Case Study

Based on the strategy of visually examining individual score distributions, explain why relying solely on the initial group mean was misleading in this scenario and summarize what the bimodal distribution indicates about the training program's effect.

Case context: A research team evaluates a new cognitive training program for memory improvement. After the study, the researchers calculate the group mean improvement score, which is exactly 00, suggesting the program had no overall effect. However, the lead researcher decides to visually examine the distribution of individual scores using a histogram. The histogram reveals a clear bimodal distribution: one large cluster of participants showed a significant 15-point improvement, while another large cluster showed a 15-point decline.
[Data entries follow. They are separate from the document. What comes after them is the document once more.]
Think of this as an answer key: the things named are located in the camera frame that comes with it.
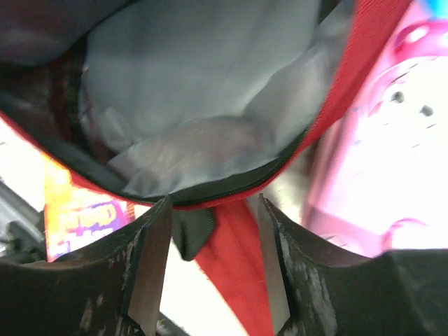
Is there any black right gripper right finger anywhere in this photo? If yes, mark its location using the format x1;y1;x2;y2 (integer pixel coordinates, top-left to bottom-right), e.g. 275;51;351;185
258;197;447;335

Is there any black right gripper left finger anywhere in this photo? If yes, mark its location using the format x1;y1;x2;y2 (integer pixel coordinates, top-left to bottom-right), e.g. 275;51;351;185
1;198;172;335

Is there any orange purple Roald Dahl book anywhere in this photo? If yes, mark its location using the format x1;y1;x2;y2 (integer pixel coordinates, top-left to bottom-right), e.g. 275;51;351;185
43;154;149;262

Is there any red student backpack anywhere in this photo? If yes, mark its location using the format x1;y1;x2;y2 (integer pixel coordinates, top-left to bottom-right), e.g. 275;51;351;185
1;1;410;335

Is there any pink blue pencil case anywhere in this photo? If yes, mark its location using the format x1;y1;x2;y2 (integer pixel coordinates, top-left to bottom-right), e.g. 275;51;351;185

Question: Based on the strategy of visually examining individual score distributions, explain why relying solely on the initial group mean was misleading in this scenario and summarize what the bimodal distribution indicates about the training program's effect.

Sample answer: The initial group mean of 00 was misleading because it mathematically averaged out the divergent individual responses, obscuring the fact that the program actually had strong but opposite effects on different people. The bimodal distribution indicates that the treatment did not simply have 'no effect'; instead, it positively affected one distinct subset of participants while negatively affecting another distinct subset.

Key points:

  • The group mean of 00 obscured divergent individual responses by averaging them out.
  • A bimodal distribution indicates two distinct response patterns within the sample.
  • The treatment had a significant effect, but it was not uniform (positive for some, negative for others).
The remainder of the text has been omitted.